A review by consultants six years ago of the Toronto District School
Board’s maintenance and construction division found many of the same problems
facing the school board today.
Blackstone Partners carried out its review in 2006 and then submitted a
113-page report to the
TDSB in January 2007 detailing a
litany of issues: high costs of repairs, lots of workers and spotty results,
and managerial “silos” that made it hard for principals to figure out whom to
approach to get a job done. Nothing has changed since then. Forty-three recommendations came out of the Blackstone
report. The school board says a few have been carried out and others are in the
works, but the Toronto Star investigation found that the main
problems of high costs and a chaotic and fragmented system still exist.
The TSSB contract
with the MCSTC expires this August and negotiations will begin in September. I
think that the TSSB should seriously consider having nothing more to do with
the MCSTC and simply put out requests for bids to do the necessary repairs to
the individual unions such as the carpenter’s union, electrician’s union etc.,
and deal directly with them. Also, I think there should be an investigation
into the conduct of Hazel’s role in the MCSTC union.
The
Progressive Conservative Party in the Ontario provincial legislature, have said
that the $143 spent to install a pencil sharpener at a Toronto school is a
prime reason why tendering for repairs and renovations at public institutions
should be open to all contractors. I
agree with their observation.
Tory MPP,
Todd Smith said, “We need to open up the process creating competition, lower
costs from unions and give employers (of the schools) a freer hand. The current
system of ‘closed tendering’ only leads to wasteful spending and questionable
practices.”
Further, I think that the current TDSB board members should all be
sacked and the government should appoint a supervisor to take over temporarily
until a new board can be created.
The fact that the current board members have failed to stop the
egregious practices of the Maintenance
and Construction Skilled Trades Council in the past is proof that they are incapable of doing what is expected
of them as the overseers of the public school system. All the time they sat on the
board, they were aware of the problems brought upon the schools but remained
silent because of their fear that their inaction would reflect badly on them.
Sheila
Ward, one of the trustees whined that the problem was that the board was a big
organization and that made it harder for them to communicate with one another.

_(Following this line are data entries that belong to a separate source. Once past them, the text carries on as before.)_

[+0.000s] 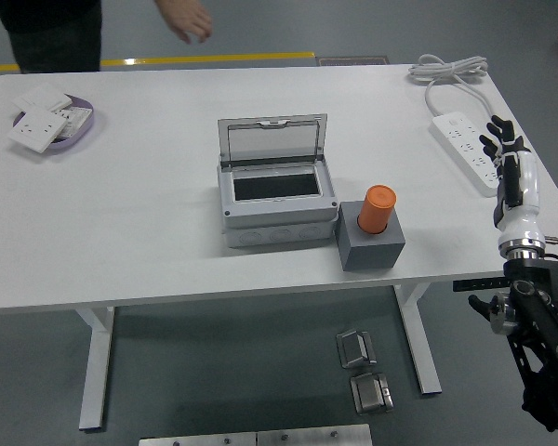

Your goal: Pick up the cylinder from the cube,place it in the box,flap close box

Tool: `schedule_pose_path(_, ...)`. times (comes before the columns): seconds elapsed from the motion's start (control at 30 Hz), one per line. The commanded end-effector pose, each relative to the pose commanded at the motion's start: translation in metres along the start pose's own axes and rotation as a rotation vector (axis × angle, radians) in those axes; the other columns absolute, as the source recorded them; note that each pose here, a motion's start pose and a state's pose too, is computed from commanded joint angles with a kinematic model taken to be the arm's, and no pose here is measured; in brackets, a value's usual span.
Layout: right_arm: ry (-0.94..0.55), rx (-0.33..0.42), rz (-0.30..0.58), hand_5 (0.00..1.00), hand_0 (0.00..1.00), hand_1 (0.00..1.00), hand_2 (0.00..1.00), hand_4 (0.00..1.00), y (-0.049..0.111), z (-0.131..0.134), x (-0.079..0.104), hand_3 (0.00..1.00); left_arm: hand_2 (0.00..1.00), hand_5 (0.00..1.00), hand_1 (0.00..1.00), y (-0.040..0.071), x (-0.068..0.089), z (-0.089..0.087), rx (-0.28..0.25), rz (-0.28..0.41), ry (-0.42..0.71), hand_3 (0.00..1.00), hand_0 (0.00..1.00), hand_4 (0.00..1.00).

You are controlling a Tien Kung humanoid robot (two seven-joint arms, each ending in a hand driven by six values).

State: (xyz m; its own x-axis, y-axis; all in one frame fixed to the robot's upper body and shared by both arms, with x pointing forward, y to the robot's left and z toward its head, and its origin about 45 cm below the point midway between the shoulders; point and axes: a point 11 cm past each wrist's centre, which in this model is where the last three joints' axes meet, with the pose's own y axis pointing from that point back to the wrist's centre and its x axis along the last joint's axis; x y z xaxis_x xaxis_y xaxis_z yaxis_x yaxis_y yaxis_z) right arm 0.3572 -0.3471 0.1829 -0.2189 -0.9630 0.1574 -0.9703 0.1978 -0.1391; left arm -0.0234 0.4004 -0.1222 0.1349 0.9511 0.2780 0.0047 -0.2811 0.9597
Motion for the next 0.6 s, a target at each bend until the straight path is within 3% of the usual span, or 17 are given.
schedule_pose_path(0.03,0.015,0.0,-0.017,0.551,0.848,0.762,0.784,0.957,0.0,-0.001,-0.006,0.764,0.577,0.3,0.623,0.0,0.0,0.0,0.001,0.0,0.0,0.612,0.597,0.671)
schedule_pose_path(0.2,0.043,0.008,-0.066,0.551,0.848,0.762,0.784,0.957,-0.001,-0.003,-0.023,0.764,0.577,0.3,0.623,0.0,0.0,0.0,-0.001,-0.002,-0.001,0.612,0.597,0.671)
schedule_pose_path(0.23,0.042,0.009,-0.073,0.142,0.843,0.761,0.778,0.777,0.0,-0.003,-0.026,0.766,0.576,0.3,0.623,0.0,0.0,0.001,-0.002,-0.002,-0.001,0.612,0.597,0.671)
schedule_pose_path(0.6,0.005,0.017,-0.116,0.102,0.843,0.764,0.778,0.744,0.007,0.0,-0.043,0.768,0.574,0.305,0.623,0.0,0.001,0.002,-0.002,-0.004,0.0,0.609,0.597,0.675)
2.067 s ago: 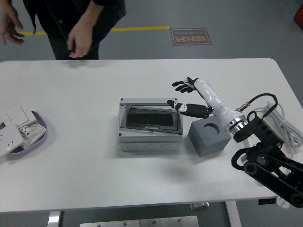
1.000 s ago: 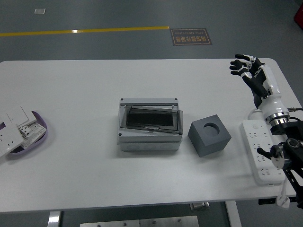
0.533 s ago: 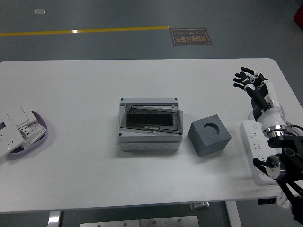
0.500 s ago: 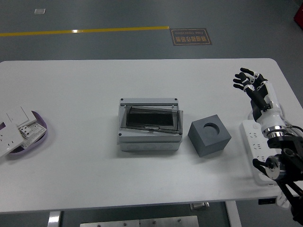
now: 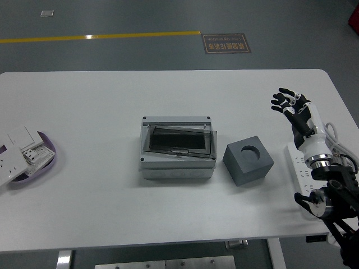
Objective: Pick up the cylinder from the cube,place it in the box,flap close box
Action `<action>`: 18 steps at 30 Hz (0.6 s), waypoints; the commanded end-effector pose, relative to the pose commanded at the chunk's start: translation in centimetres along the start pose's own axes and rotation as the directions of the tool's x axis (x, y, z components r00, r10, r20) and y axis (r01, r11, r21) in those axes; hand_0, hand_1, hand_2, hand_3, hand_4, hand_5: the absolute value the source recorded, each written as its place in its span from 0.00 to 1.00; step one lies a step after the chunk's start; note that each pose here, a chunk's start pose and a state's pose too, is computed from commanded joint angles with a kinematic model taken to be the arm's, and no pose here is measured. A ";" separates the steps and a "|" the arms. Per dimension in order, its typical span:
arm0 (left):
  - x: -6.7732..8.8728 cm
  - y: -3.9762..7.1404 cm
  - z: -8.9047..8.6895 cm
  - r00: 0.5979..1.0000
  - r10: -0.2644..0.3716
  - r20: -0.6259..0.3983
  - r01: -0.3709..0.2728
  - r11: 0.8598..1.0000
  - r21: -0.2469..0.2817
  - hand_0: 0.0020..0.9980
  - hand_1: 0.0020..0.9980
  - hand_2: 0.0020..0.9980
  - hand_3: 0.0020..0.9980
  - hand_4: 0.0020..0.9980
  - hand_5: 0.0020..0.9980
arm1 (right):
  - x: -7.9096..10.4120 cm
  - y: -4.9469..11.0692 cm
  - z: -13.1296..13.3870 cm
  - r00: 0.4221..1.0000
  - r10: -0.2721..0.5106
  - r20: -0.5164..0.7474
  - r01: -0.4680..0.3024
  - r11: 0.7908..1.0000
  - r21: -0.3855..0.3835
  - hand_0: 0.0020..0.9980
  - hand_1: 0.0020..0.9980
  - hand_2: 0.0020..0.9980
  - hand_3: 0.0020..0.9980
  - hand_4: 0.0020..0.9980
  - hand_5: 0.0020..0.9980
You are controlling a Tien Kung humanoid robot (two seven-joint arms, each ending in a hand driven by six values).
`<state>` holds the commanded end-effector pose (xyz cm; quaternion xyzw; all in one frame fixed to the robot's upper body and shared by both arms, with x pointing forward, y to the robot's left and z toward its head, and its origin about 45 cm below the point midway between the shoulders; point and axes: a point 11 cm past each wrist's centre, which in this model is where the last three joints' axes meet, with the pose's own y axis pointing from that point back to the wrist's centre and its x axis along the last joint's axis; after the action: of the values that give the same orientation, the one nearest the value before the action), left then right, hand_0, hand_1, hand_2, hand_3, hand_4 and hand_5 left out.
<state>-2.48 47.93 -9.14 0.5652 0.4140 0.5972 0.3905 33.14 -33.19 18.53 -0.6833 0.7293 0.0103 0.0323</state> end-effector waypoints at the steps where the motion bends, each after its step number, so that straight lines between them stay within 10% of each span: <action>1: -0.1 0.0 -0.2 1.000 -0.001 -0.003 0.001 1.000 0.003 0.59 0.63 0.62 0.64 0.70 0.22 | 0.0 0.0 0.0 1.000 -0.001 -0.001 0.001 1.000 0.001 0.65 0.61 0.59 0.64 0.77 0.34; 18: -0.9 -0.1 -0.8 1.000 -0.013 -0.019 0.013 1.000 0.012 0.59 0.63 0.62 0.64 0.70 0.22 | -0.5 -0.5 -0.2 1.000 -0.012 0.003 0.012 1.000 0.008 0.66 0.61 0.59 0.64 0.78 0.34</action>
<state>-3.27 47.08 -9.52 0.5592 0.4251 0.5975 0.3867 33.66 -32.72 18.78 -0.6874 0.7253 0.0081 0.0361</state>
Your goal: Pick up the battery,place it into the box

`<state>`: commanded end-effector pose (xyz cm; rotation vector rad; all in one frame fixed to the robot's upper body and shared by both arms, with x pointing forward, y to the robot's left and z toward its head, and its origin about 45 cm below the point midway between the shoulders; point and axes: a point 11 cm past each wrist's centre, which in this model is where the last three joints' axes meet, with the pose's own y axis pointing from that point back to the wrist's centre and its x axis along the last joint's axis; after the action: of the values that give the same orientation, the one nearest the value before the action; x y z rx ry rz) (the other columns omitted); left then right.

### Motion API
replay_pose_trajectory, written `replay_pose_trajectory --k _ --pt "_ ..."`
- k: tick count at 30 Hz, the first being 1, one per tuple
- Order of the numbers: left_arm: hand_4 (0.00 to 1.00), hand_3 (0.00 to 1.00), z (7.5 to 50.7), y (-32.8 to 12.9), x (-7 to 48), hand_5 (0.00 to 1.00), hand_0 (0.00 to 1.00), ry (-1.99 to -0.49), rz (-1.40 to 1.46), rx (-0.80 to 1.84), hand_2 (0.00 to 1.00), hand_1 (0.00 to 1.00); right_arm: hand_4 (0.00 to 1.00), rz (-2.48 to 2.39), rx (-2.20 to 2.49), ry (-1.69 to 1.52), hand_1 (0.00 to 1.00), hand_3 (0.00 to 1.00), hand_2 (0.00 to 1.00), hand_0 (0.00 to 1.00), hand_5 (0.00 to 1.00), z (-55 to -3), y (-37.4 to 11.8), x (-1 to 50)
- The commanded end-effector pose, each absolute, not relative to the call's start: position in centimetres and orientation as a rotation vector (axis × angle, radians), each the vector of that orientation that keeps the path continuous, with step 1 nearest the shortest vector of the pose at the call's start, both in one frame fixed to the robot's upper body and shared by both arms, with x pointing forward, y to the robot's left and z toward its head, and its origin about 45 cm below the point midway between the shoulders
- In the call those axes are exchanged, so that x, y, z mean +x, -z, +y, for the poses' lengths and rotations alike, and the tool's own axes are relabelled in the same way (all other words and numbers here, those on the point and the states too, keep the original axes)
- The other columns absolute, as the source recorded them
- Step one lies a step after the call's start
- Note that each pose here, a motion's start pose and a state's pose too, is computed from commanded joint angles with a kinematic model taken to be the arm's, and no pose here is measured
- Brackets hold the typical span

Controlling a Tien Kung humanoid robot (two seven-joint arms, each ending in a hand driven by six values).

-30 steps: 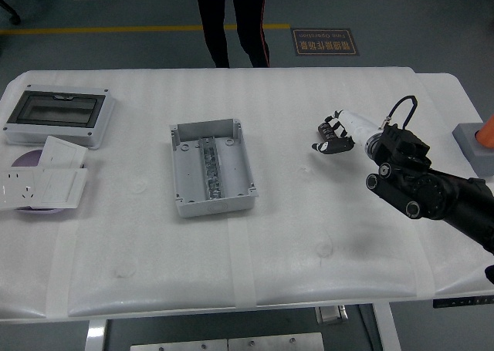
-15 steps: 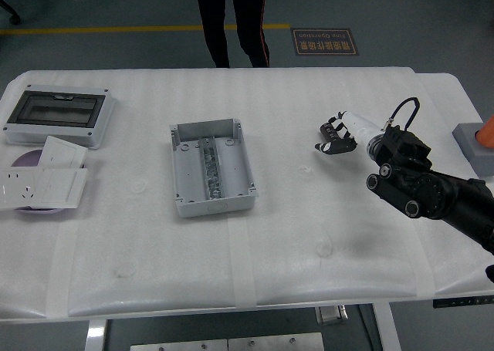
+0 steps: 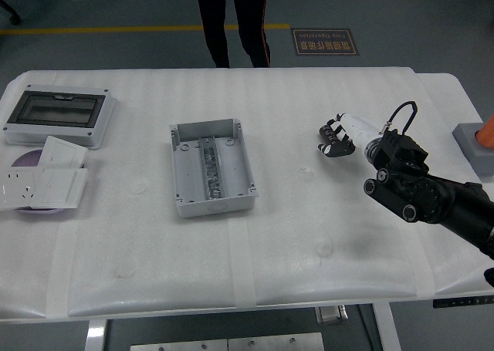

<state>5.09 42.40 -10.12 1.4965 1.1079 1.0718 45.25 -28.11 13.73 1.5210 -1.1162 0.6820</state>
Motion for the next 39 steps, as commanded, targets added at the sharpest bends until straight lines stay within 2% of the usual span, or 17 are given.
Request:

I have never heard such balderdash. And to think that the taxpayers actually
paid this woman to sit on the board. What is irksome is that these people were
paid good money to be members of the board and they sat on their rhetorical
butts with their fingers up the same and did nothing to stop the bleeding of
the finances oozing from the school system`s coffers. Trying to fix the current
board is about as pointless as trying to fix the Titanic while it was slipping under the surface of the sea.
I really
believe that a new school board should be appointed and then they should send a
message to Hazel and his cronies who operate the Maintenance and Construction Skilled Trades Council. The message
should be a statement stating that a bad union is not unlike a pesky beggar and
as such, they should be told to move on—preferably right out of town.
UPDATE:
In January 2013, the provincial government of Ontario ordered that the Toronto District School Board was to still do business with the Skilled Trades Council despite the fact that workers in the Council were ripping of the school board.
UPDATE:
In January 2013, the provincial government of Ontario ordered that the Toronto District School Board was to still do business with the Skilled Trades Council despite the fact that workers in the Council were ripping of the school board.